Following a rough first season for coach Dan Campbell and QB Jared Goff in 2021, both came into their own in 2022 as Detroit finished above .500 for the first time in five years, turning around a 1-6 start with wins in eight of the team’s final 10 games to narrowly miss the playoffs. Shrugging off suggestions that they might be a buzzy flop candidate, Goff continued to play well in 2023, the Lions’ defense improved and Detroit recorded its first 12-win season since 19912 — then won a couple of playoff games and fell just short of a trip to the first Super Bowl in franchise history.
All of which set the stage for a dominant 2024 season — one which probably still isn’t getting enough respect in people’s minds, due to the proliferation of other great teams across the league this year. Detroit had by far the best end-of-regular-season Elo rating (1743) in franchise history, along with the league’s best SRS rating at +13.8, a mark that ranks 13th-highest in the NFL since 1970.
Along the way, Goff produced the best season of his career; RB Jahmyr Gibbs scored 20 total TDs and nearly accumulated 2,000 yards from scrimmage; RT Penei Sewell was a first-team All-Pro; coordinator Ben Johnson became a hot coaching commodity for leading the NFL’s No. 1 offense; and Aaron Glenn’s defensive unit wasn’t too shabby, either, rising to No. 7 in the league (only the second time the Lions finished Top 10 on D since 1983).
Obviously, a dream season like this for the Lions is going to headline any tale of Detroit sports resurgence. But concurrent progress has been made elsewhere as well.
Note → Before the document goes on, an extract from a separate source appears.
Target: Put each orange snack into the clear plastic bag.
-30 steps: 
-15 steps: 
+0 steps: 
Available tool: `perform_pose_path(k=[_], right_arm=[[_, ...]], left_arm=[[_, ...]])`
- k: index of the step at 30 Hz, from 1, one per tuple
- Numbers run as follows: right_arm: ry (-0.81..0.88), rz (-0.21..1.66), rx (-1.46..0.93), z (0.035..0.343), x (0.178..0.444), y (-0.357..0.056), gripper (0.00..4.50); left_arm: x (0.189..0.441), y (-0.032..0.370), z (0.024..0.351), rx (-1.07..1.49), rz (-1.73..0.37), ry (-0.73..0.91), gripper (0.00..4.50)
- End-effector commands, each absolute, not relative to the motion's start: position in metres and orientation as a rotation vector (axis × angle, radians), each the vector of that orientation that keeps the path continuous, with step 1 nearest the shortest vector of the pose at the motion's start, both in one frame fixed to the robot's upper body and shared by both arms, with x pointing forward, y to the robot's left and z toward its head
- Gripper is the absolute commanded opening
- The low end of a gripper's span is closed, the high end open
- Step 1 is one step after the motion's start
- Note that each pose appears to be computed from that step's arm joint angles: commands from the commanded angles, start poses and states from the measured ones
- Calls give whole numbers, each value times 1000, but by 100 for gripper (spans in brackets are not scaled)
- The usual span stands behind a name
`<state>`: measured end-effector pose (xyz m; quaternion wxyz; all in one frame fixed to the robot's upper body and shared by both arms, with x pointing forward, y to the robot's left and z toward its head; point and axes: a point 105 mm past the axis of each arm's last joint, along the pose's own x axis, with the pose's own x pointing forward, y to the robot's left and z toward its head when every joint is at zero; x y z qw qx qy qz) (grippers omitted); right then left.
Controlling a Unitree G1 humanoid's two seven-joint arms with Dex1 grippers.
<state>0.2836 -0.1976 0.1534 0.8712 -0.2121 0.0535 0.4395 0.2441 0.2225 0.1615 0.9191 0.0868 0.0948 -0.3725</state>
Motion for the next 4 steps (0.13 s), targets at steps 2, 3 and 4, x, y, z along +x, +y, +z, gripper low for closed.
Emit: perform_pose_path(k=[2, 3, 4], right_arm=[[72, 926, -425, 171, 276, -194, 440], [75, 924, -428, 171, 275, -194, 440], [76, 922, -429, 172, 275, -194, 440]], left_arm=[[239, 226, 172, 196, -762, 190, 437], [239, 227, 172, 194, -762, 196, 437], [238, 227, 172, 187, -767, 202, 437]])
Led by ace Tarik Skubal, the Tigers staged an unlikely late-season surge to make the playoffs, then beat the mighty Astros in the first round before losing an entertaining back-and-forth Division Series to the Guardians. The Pistons are above .500, have 33 percent playoff odds, and rank exactly 15th on both offense and defense with Cade Cunningham and Malik Beasley playing well. And as much as the Wings’ slow build continues to frustrate fans — they will probably miss the playoffs for a ninth straight year — Yzerman has built a nice core of young talent, headlined by Lucas Raymond, Moritz Seider and Simon Edvinsson.
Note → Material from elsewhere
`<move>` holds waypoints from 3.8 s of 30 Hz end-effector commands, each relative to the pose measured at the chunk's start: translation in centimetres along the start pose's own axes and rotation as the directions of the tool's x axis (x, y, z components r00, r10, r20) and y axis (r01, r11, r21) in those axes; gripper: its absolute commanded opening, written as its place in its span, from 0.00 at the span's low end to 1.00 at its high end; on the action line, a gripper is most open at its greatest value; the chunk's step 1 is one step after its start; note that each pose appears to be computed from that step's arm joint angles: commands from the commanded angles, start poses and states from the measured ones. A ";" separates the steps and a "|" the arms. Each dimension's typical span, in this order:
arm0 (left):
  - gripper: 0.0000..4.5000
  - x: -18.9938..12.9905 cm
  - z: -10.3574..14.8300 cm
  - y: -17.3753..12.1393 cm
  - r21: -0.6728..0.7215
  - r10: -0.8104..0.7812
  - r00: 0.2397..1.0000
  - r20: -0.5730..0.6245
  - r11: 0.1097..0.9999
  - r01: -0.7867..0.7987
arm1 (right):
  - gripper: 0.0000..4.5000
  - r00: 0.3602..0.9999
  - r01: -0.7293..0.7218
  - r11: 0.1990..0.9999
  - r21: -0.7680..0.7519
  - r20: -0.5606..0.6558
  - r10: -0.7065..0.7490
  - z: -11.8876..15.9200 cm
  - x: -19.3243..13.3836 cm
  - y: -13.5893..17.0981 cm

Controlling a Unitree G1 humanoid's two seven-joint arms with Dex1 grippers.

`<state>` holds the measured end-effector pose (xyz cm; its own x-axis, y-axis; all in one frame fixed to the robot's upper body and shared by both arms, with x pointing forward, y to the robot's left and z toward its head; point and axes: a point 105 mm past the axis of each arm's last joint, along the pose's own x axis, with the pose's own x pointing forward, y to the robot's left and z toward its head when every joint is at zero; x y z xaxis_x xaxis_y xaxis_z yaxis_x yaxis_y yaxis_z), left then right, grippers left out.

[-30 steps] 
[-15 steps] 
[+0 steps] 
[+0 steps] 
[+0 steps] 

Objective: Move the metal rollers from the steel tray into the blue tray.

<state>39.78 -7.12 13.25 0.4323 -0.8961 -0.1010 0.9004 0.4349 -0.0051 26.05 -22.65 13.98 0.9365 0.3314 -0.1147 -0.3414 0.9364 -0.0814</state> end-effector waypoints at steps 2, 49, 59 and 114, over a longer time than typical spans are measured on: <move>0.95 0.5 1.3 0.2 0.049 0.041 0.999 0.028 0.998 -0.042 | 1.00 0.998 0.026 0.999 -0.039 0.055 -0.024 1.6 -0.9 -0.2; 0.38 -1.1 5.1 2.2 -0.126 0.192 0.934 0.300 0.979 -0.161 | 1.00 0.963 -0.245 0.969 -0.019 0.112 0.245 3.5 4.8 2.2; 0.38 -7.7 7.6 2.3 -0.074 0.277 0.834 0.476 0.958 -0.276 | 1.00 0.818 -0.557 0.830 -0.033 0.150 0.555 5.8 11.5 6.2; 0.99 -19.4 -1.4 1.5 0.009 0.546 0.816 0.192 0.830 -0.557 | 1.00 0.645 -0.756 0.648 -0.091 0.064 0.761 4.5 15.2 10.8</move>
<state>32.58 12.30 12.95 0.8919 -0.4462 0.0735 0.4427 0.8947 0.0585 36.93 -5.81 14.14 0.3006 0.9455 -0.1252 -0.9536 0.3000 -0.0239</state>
As a result of all this, the collective Detroit sports apparatus has leveled up significantly since we ran that story at FiveThirtyEight. The geometric mean of Elo ratings3 across the city’s Big Four pro teams has gone from 1378 four seasons ago4 to 1553 now — well above average, remarkably enough:
A lot of that is carried by the Lions, but the Tigers also finished 2024 above average and the Pistons and Red Wings are within striking distance of that level as well. Overall, it’s an incredible reversal in fortune for a city whose teams were uniformly in the dumpster not long ago.
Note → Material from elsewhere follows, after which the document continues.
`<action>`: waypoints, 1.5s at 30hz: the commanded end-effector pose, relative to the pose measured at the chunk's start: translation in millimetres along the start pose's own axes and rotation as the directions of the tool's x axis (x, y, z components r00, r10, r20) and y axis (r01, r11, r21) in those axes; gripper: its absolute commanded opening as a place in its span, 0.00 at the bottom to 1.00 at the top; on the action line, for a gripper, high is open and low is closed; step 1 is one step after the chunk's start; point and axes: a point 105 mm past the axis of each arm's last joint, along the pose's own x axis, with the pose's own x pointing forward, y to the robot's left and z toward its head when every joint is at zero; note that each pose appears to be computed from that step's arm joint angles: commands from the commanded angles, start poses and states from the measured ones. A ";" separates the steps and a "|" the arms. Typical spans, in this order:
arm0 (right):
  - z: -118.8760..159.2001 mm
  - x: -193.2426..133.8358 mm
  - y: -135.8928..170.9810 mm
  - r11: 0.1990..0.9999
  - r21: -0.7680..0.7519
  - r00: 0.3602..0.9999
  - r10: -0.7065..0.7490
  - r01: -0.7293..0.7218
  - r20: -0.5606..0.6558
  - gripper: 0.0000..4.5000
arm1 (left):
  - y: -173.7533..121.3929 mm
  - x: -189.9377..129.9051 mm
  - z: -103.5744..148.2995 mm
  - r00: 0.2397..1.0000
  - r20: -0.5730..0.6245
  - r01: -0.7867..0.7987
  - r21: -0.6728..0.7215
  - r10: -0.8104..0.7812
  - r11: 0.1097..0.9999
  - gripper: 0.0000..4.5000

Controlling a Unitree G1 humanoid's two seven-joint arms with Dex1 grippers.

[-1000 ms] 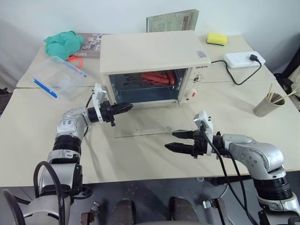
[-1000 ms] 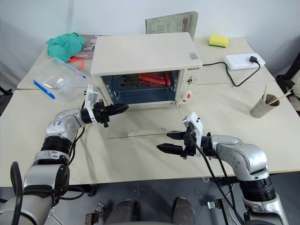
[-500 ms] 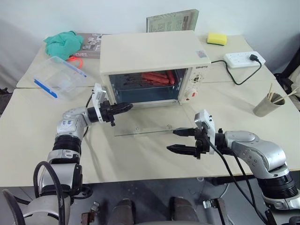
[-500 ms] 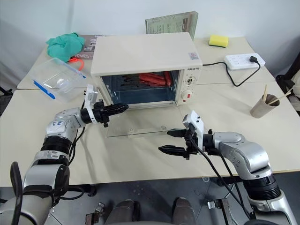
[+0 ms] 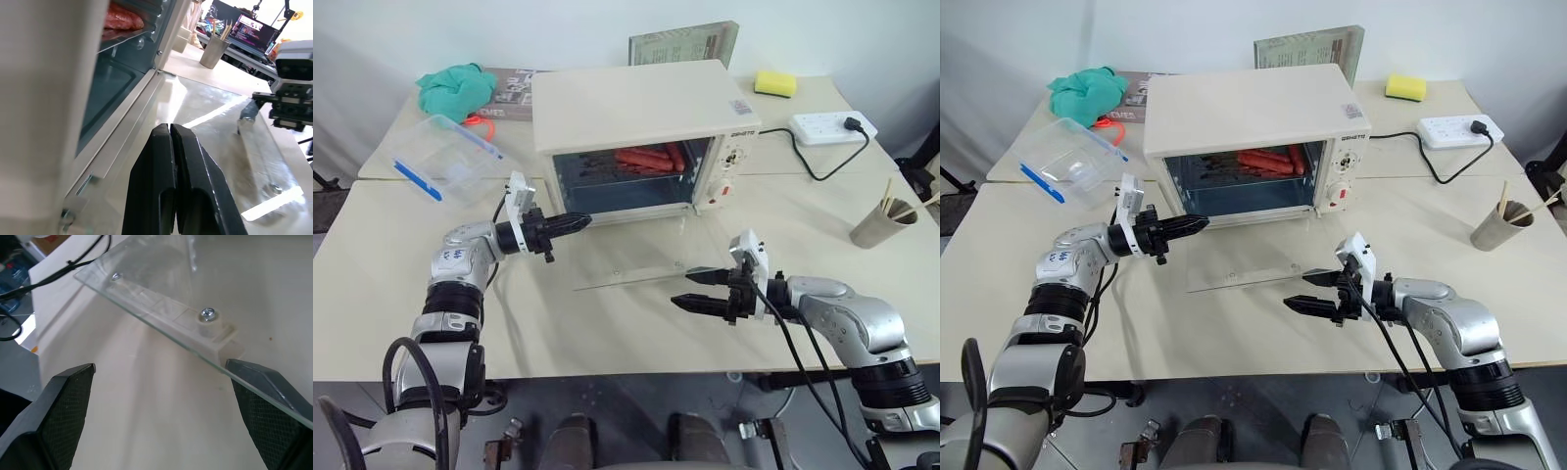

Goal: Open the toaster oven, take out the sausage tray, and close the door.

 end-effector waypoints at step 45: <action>122.4 22.8 16.6 0.865 -0.487 0.993 -0.101 0.119 0.063 1.00 | -16.2 -16.8 -28.6 0.971 -0.235 0.033 -0.016 -0.036 0.999 0.01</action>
Of course, Detroit’s hopes do rest heavily upon the fate of the Lions, starting on Saturday. They are, remarkably, Super Bowl favorites — and not by an inconsiderable margin, either, if you believe the numbers. At a moment of vastly improved vibes for Motown sports overall, how fitting would it be for the Lions to lead the revival with a breakthrough the city has been waiting 58 years for?
Filed under: NFL, Statgeekery, Miscellany
With the possible exception of general manager Steve Yzerman, who had captained Detroit’s glory days as a player.
Albeit in one more regular-season game.
Which I’m using to make sure the ratings from more deterministic sports (NBA, NFL) don’t overwhelm those of the more random ones (MLB, NHL).
Counting the most recent season of each league as “Year 0” for the purposes of the chart. So that would be 2024 for MLB, but 2024-25 in the NBA, etc.